Mais après tout, nous avons tous une expérience beaucoup plus quotidienne de ce lien nécessaire entre les idées et le monde sensible : pour désigner les objets dans le monde, nous avons recours à des substituts qui permettent de manipuler, d’échanger ces objets sans qu’ils soient présents, parfois même sans qu’ils existent matériellement. Ces substituts sont tout simplement les mots, qui sont la forme sensible des idées. On peut s’accorder sur ce point : sans les mots, pas de pensée. Aussi sont ils le media nécessaire qui permet de passer des objets rencontrés dans le monde, particuliers, éphémères et imparfaits aux idées qui les précèdent, universelles, éternelles, absolues.

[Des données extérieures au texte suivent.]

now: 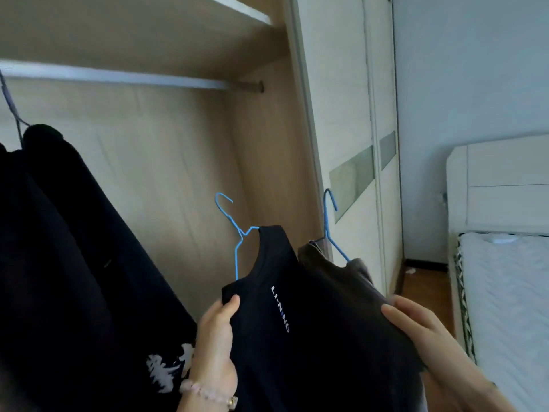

Dès lors, on pourrait imaginer un monde de mots, qui apparaitrait à nos esprits volontiers matérialistes (au sens profond du mot) comme une copie du monde sensible. C’est l’impression que donne le clip d’Alex Gopher qui vous est proposé ici : le studio H5 (dont on ne peut que conseiller l’ensemble des productions, très souvent trés maïtrisées dans leur jeu avec les signes comme substitut de la réalité) produit artificiellement (et c’est ici important) un monde constitué de mots, qui ont remplacé ce qu’ils sont censés désigner. Ce faisant, le clip nous propose finalement un univers de signes, un univers de formes. Tout artificiel et synthétique qu’il soit, ce court métrage se place dès lors dans la lignée de ceux qui ont pu penser, auparavant, que le cinéma n’avait pas pour principe d’être une copie de la réalité, mais plutôt un agencement de formes (on peut penser à Robert Bresson, aussi étrange que puisse sembler cette association pour les cinéphiles amateurs des principes du cinématographe, tels que Bresson les a définis). En ce sens, il est un reflet. Mais on peut se poser la question suivante : dans ses belles cinématiques, dans l’accouchement dont il est le prélude (et il serait intéressant de savoir si les réalisateurs du clip ont consciemment construit leur film autour de cet évènement (avènement ?) là), de quoi ces images sont elles le reflet : de ce que nous appellons « réalité » habituellement (le monde matériel) ? Ou bien les idées elles mêmes. Regardez le film plusieurs fois, envisagez le sous ces différents angles et l’option idéaliste, celle dont Platon est le principal fondateur commencera à vous paraître tenable.